Lupo de Foix converted to the heresy in the spulga of Ornolac, as noted in a document of the Inquisition in Carcassonne, Lupus haereticavit in spulga Ornolaco. Lupo was the son of Raimon Drut, the Count of Foix. Like all the sons of the Languedocian nobility, he was initiated into the heretical belief by the patriarch of the Church of Love, Guilhabert de Castres. Guilhabert came from the House of Castres in the region of Albi. A Son of Belissena, he was the neighbor and vassal of Trencavel de Carcassonne. Although documents of the era say nothing in this regard, it is probable that Guilhabert also received Raimon-Roger, the young Trencavel, as a believer in the spulga of Ornolac. When the Inquisitors began to assemble their now sadly famous registries, Trencavel was already long dead—poisoned.
Another haereticatio of the patriarch Guilhabert caused an enormous sensation in the Christian world. In the year 1204, he administered the consolamentum to Esclarmonde de Foix.
Esclarmonde was the sister of Count Raimon Drut and aunt of the young Raimon-Roger de Carcassonne. From the tower of her father’s castle in Foix, she could contemplate the snowy summits of the Tabor, the gorges of Sabarthès, and the pastures of Olmès. While she was still just a girl, her heretical parents consecrated her to the Holy Spirit. Esclarmonde’s name is the symbol of her life: Its true meaning can be roughly translated as “the light of the Earth” and also as “pure light”—a name that was born and died with Catharism. She was the light of the Occitan world, the pure splendor that illuminated the Church of Amor in the darkness of the Middle Ages.
After a prolonged stay in the court of the Viscountess Adélaide, where she presided over the Minne of Poivert, Esclarmonde married the Viscount Jordan de Lille y Gimoez. Jordan descended from an old family of Iberian nobility; on his mother’s side, he was related to the house of Comminges, which together with Foix and Carcassonne dominated the Pyrenees.
We know very little of Esclarmonde’s life after her haereticatio. Maybe one day someone will discover a clue in a Pyrenean cave that will reveal the true story of this woman who, from the summit of a jagged rock, challenged the greatest powers of Medieval Europe: the Vatican and the Louvre.
The orthodox world of the thirteenth century named her “the Popess of the Heretics.” Cathar Occitiania called her Esclarmunda.

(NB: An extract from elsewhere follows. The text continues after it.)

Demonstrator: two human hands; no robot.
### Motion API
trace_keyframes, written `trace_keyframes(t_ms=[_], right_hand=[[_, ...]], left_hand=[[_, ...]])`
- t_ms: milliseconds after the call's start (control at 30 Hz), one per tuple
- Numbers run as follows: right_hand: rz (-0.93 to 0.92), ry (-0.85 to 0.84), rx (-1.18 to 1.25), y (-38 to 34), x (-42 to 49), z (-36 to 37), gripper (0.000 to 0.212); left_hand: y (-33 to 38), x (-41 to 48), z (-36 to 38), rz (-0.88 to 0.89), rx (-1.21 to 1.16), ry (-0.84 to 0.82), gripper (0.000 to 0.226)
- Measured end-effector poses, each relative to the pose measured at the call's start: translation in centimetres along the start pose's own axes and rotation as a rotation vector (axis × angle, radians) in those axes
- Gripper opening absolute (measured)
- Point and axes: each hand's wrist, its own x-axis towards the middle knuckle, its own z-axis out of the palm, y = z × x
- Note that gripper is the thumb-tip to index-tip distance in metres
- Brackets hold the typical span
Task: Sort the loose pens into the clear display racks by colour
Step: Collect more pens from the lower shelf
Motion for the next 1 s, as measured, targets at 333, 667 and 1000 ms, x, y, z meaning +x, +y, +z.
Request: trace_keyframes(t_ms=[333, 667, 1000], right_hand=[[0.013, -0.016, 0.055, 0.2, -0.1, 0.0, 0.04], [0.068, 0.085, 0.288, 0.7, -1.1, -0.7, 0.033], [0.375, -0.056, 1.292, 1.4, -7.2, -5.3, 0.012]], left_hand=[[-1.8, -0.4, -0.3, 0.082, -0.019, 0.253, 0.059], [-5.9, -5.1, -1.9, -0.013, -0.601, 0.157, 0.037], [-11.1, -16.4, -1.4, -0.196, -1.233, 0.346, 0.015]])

Esclarmunda, your name means
that you truly give light to the world
and that you are pure having done nothing disloyal
and are thus fully deserving of such a noble name.
GUILHEM DE MONTANHAGOL⁷
The figure of Esclarmonde belongs at the same time to history, poetry, and legend. Poetry has made her into the queen of the faeries of the castle of Monmur, a legend that was told to me by an old pastor when I was going up to the Tabor from Montségur along the trail of the Cathars. Esclarmonde would become known as “Titania” and “Repanse de Schoye”—the keeper of the Grail.
The historical Esclarmonde de Foix was the lady of the Tabor and of Montségur.
Montségur was Muntsalvaesche and Monmur!